## Goal of the exercise:
Retype, character for character, the line containing "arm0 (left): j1" along with each line after it through the end of the data, and only those.

## The data:
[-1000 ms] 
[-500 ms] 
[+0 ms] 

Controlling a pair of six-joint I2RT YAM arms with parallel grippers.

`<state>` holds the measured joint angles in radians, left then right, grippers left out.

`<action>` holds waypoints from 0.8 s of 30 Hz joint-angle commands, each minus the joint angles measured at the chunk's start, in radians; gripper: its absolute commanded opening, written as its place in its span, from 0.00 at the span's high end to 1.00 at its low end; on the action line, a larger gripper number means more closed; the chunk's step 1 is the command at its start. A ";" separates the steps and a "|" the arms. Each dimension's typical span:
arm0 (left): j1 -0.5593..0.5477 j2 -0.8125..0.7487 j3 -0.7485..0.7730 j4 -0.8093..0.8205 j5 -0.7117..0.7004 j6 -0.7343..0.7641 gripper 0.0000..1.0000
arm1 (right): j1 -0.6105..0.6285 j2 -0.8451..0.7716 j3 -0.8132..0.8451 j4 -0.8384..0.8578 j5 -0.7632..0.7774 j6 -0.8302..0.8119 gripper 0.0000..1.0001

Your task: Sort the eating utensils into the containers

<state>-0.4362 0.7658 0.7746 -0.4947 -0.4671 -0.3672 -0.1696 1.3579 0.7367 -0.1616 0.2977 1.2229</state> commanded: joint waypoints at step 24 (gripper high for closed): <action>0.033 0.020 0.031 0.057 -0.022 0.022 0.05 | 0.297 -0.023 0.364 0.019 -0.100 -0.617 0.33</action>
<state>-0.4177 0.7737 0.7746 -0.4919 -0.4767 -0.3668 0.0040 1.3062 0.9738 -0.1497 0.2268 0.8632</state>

## Solved exercise:
arm0 (left): j1 -0.5593..0.5477 j2 -0.8125..0.7487 j3 -0.7485..0.7730 j4 -0.8093..0.8205 j5 -0.7117..0.7004 j6 -0.7343..0.7641 gripper 0.0000..1.0000
arm1 (right): j1 -0.6105..0.6285 j2 -0.8451..0.7716 j3 -0.8132..0.8451 j4 -0.8384..0.8578 j5 -0.7632..0.7774 j6 -0.8302..0.8119 gripper 0.0000..1.0001

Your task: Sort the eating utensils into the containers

<state>-0.4362 0.7658 0.7746 -0.4947 -0.4671 -0.3672 -0.1696 1.3579 0.7367 -0.1616 0.2977 1.2229</state> commanded: joint waypoints at step 24 (gripper high for closed): <action>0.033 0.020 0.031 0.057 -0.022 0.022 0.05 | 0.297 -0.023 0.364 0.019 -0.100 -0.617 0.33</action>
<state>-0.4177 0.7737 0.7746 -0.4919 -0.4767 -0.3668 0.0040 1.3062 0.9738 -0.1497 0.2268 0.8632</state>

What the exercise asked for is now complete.